On 07/01/2016 08:58 AM, Punit Agrawal wrote:
> Jeremy Linton <jeremy.linton at arm.com> writes:
>
>> In preparation for enabling heterogeneous PMUs on ACPI systems
>> add routines that detect this and group the resulting PMUs and
>> interrupts.
>>
>> Signed-off-by: Jeremy Linton <jeremy.linton at arm.com>
>> ---
>>   drivers/perf/arm_pmu_acpi.c | 137 +++++++++++++++++++++++++++++++++++++++++++-
>>   1 file changed, 134 insertions(+), 3 deletions(-)
>>
>> diff --git a/drivers/perf/arm_pmu_acpi.c b/drivers/perf/arm_pmu_acpi.c
>> index a24cdd0..482a54d 100644
>> --- a/drivers/perf/arm_pmu_acpi.c
>> +++ b/drivers/perf/arm_pmu_acpi.c
>> @@ -1,23 +1,36 @@
>>   /*
>> - * PMU support
>> + * ARM ACPI PMU support
>>    *
>>    * Copyright (C) 2015 Red Hat Inc.
>> + * Copyright (C) 2016 ARM Ltd.
>>    * Author: Mark Salter <msalter at redhat.com>
>> + *         Jeremy Linton <jeremy.linton at arm.com>
>>    *
>>    * This work is licensed under the terms of the GNU GPL, version 2.  See
>>    * the COPYING file in the top-level directory.
>>    *
>>    */
>>
>> +#define pr_fmt(fmt) "ACPI-PMU: " fmt
>> +
>> +#include <asm/cpu.h>
>>   #include <linux/perf/arm_pmu.h>
>>   #include <linux/platform_device.h>
>>   #include <linux/acpi.h>
>>   #include <linux/irq.h>
>>   #include <linux/irqdesc.h>
>> +#include <linux/list.h>
>>
>>   struct pmu_irq {
>> -	int gsi;
>> -	int trigger;
>> +	int  gsi;
>> +	int  trigger;
>> +	bool registered;
>> +};
>> +
>> +struct pmu_types {
>> +	struct list_head list;
>> +	int		 cpu_type;
>> +	int		 cpu_count;
>>   };
>
> You can stash the associated resources in the above structure. That
> should simplify some code below.

	How is that? One structure is per cpu, the other is per pmu type in the 
system, they are actually completely independent and intertwining them 
will only server to obfuscate the code.


>
>>
>>   static struct pmu_irq pmu_irqs[NR_CPUS] __initdata;
>> @@ -36,6 +49,124 @@ void __init arm_pmu_parse_acpi(int cpu, struct acpi_madt_generic_interrupt *gic)
>>   		pmu_irqs[cpu].trigger = ACPI_LEVEL_SENSITIVE;
>>   }
>>
>> +/* Count number and type of CPU cores in the system. */
>> +void __init arm_pmu_acpi_determine_cpu_types(struct list_head *pmus)
>> +{
>> +	int i;
>> +
>> +	for_each_possible_cpu(i) {
>> +		struct cpuinfo_arm64 *cinfo = per_cpu_ptr(&cpu_data, i);
>> +		u32 partnum = MIDR_PARTNUM(cinfo->reg_midr);
>> +		struct pmu_types *pmu;
>> +
>> +		list_for_each_entry(pmu, pmus, list) {
>> +			if (pmu->cpu_type == partnum) {
>> +				pmu->cpu_count++;
>> +				break;
>> +			}
>> +		}
>> +
>> +		/* we didn't find the CPU type, add an entry to identify it */
>> +		if (&pmu->list == pmus) {
>> +			pmu = kcalloc(1, sizeof(struct pmu_types), GFP_KERNEL);
>
> Use kzalloc here.
Ok fair point.

>
>> +			if (!pmu) {
>> +				pr_warn("Unable to allocate pmu_types\n");
>
> Bail out with error if the memory can't be allocated. Otherwise, we risk
> silently failing to register a PMU type.

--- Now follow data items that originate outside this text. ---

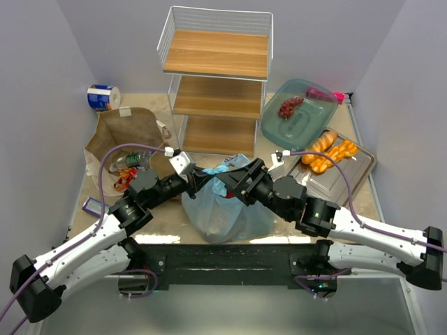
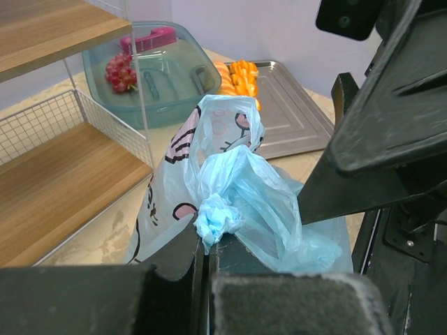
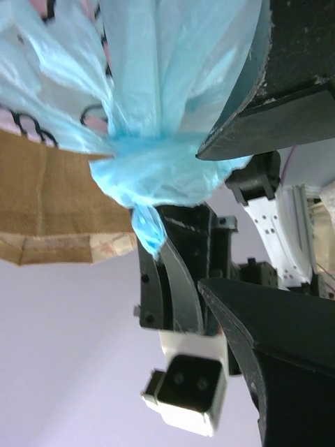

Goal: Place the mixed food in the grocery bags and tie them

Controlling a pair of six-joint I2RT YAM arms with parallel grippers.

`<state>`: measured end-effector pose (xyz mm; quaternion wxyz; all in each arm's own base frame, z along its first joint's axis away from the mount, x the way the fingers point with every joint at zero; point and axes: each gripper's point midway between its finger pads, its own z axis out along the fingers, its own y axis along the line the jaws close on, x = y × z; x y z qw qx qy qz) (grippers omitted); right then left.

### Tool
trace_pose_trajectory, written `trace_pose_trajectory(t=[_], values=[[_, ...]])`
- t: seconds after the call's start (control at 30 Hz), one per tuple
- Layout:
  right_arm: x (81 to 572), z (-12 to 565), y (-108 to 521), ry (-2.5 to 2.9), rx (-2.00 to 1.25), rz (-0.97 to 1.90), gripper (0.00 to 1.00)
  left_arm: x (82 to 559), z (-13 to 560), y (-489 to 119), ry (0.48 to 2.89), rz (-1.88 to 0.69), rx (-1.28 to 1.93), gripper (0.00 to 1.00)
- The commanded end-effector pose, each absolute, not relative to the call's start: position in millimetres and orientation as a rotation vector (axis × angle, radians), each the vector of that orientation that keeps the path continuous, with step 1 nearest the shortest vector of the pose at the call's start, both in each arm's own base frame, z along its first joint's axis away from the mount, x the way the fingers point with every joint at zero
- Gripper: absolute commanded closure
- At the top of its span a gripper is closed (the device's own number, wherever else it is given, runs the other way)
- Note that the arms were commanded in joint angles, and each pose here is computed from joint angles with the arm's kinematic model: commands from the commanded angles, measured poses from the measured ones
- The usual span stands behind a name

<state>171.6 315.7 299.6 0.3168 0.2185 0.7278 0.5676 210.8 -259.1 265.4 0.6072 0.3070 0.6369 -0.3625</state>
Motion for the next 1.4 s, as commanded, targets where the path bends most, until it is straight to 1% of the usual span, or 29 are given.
trace_pose_trajectory(t=[0.0, 0.13, 0.43, 0.6, 0.8, 0.9, 1.0, 1.07, 1.17, 1.23, 1.27, 1.37], values=[[185, 288, 308, 1.886, 0.668, 1.417, 0.25, 206, 289, -260, 1.371, -0.853, 0.694, 1.0], [189, 287, 311, 1.869, 0.691, 1.423, 0.22, 201, 287, -263, 1.373, -0.875, 0.695, 1.0], [195, 268, 318, 1.864, 0.817, 1.458, 0.19, 195, 288, -266, 1.369, -0.881, 0.698, 1.0], [199, 261, 323, 1.852, 0.874, 1.468, 0.19, 192, 289, -266, 1.367, -0.894, 0.681, 1.0], [205, 265, 338, 1.808, 0.921, 1.549, 0.19, 188, 287, -270, 1.392, -0.893, 0.656, 1.0], [208, 267, 341, 1.785, 0.954, 1.565, 0.2, 183, 286, -272, 1.399, -0.897, 0.653, 1.0], [213, 264, 337, 1.759, 0.998, 1.546, 0.23, 179, 285, -272, 1.409, -0.896, 0.639, 1.0], [215, 267, 332, 1.732, 1.016, 1.535, 0.31, 176, 282, -272, 1.422, -0.899, 0.634, 1.0], [219, 266, 326, 1.728, 1.023, 1.481, 0.42, 176, 280, -272, 1.439, -0.887, 0.619, 1.0], [220, 264, 320, 1.743, 0.999, 1.419, 0.42, 178, 283, -269, 1.436, -0.873, 0.604, 1.0], [220, 262, 317, 1.748, 0.997, 1.396, 0.44, 178, 284, -266, 1.435, -0.865, 0.599, 1.0], [219, 260, 299, 1.717, 1.026, 1.374, 0.59, 177, 283, -264, 1.438, -0.86, 0.599, 1.0]])
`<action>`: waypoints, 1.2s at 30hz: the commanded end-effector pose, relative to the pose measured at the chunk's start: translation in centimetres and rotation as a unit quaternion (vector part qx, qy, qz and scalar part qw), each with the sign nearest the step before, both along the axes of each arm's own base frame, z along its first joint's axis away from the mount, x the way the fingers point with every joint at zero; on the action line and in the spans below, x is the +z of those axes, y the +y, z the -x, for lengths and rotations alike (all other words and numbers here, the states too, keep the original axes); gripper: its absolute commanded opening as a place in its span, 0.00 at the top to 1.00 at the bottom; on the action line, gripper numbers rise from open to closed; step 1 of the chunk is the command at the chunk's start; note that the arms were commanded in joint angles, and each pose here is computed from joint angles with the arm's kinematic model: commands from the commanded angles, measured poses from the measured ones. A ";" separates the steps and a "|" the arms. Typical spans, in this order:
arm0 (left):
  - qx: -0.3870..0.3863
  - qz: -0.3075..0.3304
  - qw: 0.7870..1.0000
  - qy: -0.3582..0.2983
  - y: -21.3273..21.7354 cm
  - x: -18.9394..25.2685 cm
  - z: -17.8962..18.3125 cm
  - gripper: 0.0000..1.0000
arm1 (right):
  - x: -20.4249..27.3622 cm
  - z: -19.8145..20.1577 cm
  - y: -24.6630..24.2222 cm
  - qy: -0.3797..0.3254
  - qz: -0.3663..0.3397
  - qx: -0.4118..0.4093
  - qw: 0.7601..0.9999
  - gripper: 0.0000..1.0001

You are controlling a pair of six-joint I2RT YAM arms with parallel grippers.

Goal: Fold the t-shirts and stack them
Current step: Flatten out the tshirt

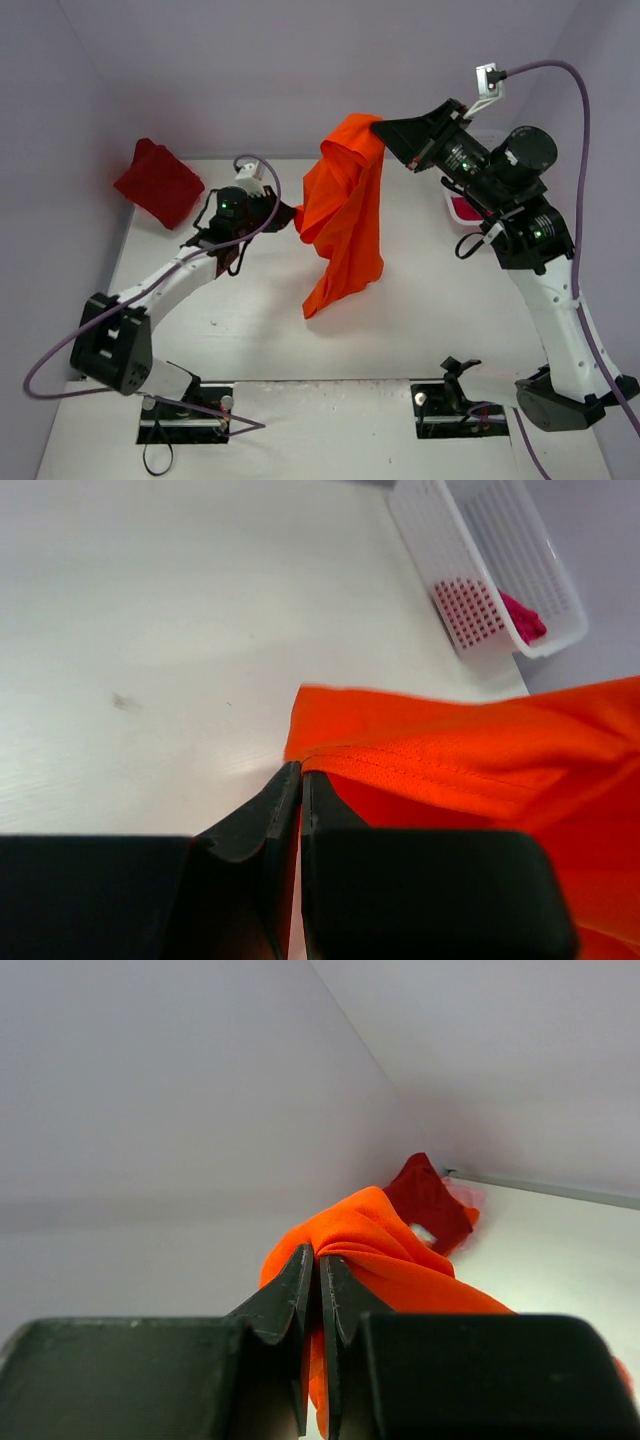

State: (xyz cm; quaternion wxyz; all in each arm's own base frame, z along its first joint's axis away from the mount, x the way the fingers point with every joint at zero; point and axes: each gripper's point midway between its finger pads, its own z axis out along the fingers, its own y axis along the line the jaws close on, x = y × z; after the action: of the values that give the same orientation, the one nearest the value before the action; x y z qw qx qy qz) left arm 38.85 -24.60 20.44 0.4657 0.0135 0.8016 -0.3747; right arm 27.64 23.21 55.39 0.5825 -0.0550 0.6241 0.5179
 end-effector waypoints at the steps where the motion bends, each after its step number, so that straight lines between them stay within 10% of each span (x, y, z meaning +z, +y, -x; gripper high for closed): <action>1: 0.058 -0.067 0.994 -0.065 3.6 5.0 0.5 1.00 | 2.9 2.2 -2.1 -0.066 -0.014 -0.031 0.997 1.00; 36: 0.183 -0.159 0.956 -0.166 15.3 21.4 12.0 1.00 | -11.5 6.3 -5.3 0.077 0.102 -0.055 0.990 1.00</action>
State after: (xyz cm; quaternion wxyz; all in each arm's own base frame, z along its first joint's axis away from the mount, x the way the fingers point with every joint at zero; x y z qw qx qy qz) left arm 27.85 -10.15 38.15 0.6094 0.0048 0.7797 -0.1437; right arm 21.21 17.78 43.85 0.5425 -0.0307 0.7257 0.4220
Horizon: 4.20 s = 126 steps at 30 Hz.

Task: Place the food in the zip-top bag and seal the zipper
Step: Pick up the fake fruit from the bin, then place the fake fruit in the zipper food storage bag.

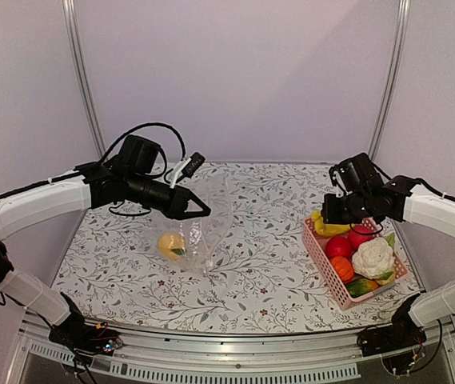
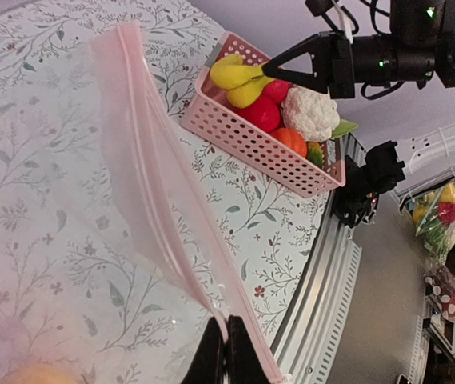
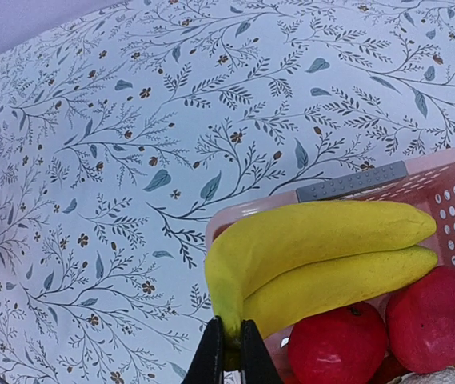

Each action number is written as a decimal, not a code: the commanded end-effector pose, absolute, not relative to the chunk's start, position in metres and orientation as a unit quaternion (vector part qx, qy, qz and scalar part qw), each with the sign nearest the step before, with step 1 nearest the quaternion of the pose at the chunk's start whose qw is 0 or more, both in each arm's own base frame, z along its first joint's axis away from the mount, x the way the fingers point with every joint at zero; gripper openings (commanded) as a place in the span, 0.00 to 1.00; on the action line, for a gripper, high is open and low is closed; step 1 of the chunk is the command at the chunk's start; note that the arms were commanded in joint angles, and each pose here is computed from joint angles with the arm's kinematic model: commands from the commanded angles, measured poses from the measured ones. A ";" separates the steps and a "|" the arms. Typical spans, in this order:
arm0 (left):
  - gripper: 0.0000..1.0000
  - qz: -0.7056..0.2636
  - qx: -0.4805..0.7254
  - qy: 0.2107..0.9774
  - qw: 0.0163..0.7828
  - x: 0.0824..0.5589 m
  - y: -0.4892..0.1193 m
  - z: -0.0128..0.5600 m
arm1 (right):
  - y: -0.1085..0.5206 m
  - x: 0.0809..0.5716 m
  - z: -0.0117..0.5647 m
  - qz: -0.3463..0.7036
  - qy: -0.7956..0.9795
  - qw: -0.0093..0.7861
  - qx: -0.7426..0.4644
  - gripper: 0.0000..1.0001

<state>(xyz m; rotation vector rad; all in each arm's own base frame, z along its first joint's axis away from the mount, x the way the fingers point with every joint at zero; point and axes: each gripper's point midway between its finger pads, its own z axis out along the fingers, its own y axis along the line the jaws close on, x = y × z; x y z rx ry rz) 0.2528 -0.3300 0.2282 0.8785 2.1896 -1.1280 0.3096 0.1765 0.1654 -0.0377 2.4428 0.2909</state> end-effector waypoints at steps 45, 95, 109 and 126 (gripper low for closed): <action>0.00 -0.464 0.342 0.787 0.221 0.237 -0.335 0.238 | 0.327 0.162 0.414 0.561 0.699 0.360 -0.259 0.00; 0.00 -0.554 0.390 0.711 0.187 0.202 -0.341 0.275 | 0.375 0.155 0.310 0.499 0.746 0.245 -0.366 0.00; 0.00 -0.575 0.394 0.700 0.156 0.195 -0.345 0.273 | 0.393 0.174 0.295 0.423 0.754 0.258 -0.431 0.00; 0.00 -0.580 0.389 0.701 0.144 0.196 -0.348 0.267 | 0.419 0.222 0.258 0.269 0.784 0.342 -0.442 0.00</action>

? Its not silent, it fails to allocate the space complains about it, and 
therefor this pmu type is not created. In a system with a single CPU 
this basically cancels the whole operation. If there is more than one 
pmu, the remaining PMUs continue to have a chance of being created, 
although if the memory allocation fails (this is pretty early boot code) 
there is a high probability there is something seriously wrong with the 
system.


>
>> +			} else {
>> +				pmu->cpu_type = partnum;
>> +				pmu->cpu_count++;
>> +				list_add_tail(&pmu->list, pmus);
>> +			}
>> +		}
>> +	}
>> +}
>> +
>> +/*
>> + * Registers the group of PMU interfaces which correspond to the 'last_cpu_id'.
>> + * This group utilizes 'count' resources in the 'res'.
>> + */
>> +int __init arm_pmu_acpi_register_pmu(int count, struct resource *res,
>> +					    int last_cpu_id)
>> +{
>
> With the addition of the irq resources to struct pmu_types, you can just pass
> the pmu structure here.

	Thats a point, but the lifetimes of the structures are different and 
outside of their shared use in this single function never really 
interact. I prefer not unnecessarily intertwine independent data 
structures simply to reduce parameter counts for a single function. 
Especially since it complicates cleanup because the validity of the 
resource structure will have to be tracked relative to its successful 
registration.